# About this task:
In the material below, list every line carrying the string "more".
===== Available data
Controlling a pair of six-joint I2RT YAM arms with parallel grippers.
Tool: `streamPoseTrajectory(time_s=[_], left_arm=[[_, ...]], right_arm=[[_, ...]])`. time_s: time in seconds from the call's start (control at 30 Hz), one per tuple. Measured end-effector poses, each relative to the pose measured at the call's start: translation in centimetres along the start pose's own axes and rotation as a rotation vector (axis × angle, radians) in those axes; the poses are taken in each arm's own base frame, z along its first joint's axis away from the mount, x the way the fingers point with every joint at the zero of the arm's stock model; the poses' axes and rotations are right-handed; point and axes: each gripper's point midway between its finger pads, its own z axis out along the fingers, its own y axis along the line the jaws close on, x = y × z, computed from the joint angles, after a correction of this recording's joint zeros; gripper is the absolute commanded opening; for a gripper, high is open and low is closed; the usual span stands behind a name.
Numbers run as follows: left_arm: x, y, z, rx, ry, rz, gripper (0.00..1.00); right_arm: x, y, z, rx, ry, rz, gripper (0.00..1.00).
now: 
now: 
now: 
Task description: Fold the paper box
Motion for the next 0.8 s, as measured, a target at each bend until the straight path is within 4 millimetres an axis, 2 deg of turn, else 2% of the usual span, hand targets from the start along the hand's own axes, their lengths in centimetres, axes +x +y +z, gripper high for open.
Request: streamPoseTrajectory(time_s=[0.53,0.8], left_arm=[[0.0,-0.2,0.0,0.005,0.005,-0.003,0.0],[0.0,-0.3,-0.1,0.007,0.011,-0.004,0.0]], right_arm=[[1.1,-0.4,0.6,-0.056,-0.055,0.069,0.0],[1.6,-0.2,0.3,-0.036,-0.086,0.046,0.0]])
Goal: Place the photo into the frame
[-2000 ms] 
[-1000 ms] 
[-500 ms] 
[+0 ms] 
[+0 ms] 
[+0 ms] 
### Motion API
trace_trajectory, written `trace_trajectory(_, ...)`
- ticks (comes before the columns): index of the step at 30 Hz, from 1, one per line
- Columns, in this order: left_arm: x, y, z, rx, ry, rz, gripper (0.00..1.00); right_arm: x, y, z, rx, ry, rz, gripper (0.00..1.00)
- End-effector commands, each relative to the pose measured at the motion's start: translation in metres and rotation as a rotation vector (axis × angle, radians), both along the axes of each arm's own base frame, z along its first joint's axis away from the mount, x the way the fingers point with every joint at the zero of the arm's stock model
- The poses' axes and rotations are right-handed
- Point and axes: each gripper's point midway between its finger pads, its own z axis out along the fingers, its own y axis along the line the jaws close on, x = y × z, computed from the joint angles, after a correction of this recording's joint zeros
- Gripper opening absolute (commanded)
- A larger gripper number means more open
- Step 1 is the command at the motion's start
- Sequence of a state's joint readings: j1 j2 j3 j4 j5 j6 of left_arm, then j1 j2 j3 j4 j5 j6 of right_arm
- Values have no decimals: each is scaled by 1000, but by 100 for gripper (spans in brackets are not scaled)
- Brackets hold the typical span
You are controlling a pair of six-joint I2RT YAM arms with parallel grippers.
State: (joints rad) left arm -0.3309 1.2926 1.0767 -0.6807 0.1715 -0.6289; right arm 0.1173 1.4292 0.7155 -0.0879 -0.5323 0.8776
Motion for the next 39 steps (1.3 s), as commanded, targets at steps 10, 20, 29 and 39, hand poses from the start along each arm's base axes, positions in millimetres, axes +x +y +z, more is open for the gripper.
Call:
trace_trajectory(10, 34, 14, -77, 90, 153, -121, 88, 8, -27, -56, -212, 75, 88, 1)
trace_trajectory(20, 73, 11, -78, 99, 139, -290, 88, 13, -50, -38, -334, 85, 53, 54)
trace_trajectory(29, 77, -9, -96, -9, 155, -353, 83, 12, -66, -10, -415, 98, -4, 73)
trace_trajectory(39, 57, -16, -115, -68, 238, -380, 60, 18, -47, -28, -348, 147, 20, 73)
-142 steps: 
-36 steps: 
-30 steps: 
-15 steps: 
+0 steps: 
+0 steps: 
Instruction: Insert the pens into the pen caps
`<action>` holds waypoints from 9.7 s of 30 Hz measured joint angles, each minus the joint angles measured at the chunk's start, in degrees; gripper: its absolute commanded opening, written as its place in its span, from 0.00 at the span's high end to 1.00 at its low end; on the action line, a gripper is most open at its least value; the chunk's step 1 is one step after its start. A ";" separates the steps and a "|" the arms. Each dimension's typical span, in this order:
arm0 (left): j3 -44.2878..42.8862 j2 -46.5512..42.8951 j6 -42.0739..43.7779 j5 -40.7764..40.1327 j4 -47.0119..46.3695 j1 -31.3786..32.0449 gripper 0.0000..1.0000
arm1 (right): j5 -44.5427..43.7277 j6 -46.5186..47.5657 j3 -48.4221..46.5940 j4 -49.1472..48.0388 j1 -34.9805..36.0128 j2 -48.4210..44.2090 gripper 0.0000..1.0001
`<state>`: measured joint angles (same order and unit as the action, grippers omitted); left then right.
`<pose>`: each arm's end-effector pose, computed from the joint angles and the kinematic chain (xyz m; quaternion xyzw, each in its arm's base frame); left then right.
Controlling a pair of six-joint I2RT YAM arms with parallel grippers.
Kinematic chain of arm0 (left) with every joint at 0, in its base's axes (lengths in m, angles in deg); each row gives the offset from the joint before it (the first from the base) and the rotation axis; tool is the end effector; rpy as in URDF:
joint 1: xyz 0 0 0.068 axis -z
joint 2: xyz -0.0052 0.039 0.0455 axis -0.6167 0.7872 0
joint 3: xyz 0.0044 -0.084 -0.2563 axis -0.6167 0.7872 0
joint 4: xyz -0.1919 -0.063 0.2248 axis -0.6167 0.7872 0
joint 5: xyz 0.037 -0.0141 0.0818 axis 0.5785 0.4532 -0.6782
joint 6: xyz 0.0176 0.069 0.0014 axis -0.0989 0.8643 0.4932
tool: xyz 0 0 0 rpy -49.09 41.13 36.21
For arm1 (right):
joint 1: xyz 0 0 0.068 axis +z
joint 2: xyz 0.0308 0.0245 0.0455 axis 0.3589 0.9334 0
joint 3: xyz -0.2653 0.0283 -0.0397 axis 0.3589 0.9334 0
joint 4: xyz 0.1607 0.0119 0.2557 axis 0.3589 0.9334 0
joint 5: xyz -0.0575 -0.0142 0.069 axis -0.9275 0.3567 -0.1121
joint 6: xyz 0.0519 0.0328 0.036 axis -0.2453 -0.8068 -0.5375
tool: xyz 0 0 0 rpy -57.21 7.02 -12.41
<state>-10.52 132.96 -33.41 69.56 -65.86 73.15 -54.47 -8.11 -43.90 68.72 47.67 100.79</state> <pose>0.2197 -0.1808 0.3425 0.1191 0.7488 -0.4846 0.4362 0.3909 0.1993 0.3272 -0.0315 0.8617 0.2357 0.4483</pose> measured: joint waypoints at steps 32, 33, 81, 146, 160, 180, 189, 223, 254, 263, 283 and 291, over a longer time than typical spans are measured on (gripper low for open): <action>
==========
# Task output:
- A larger gripper number means more open
Motion for the next 39 steps (1.3 s), as commanded, targets at steps 10, 20, 29 and 39, hand poses from the start along each arm's base axes, positions in millimetres, axes +x +y +z, more is open for the gripper.

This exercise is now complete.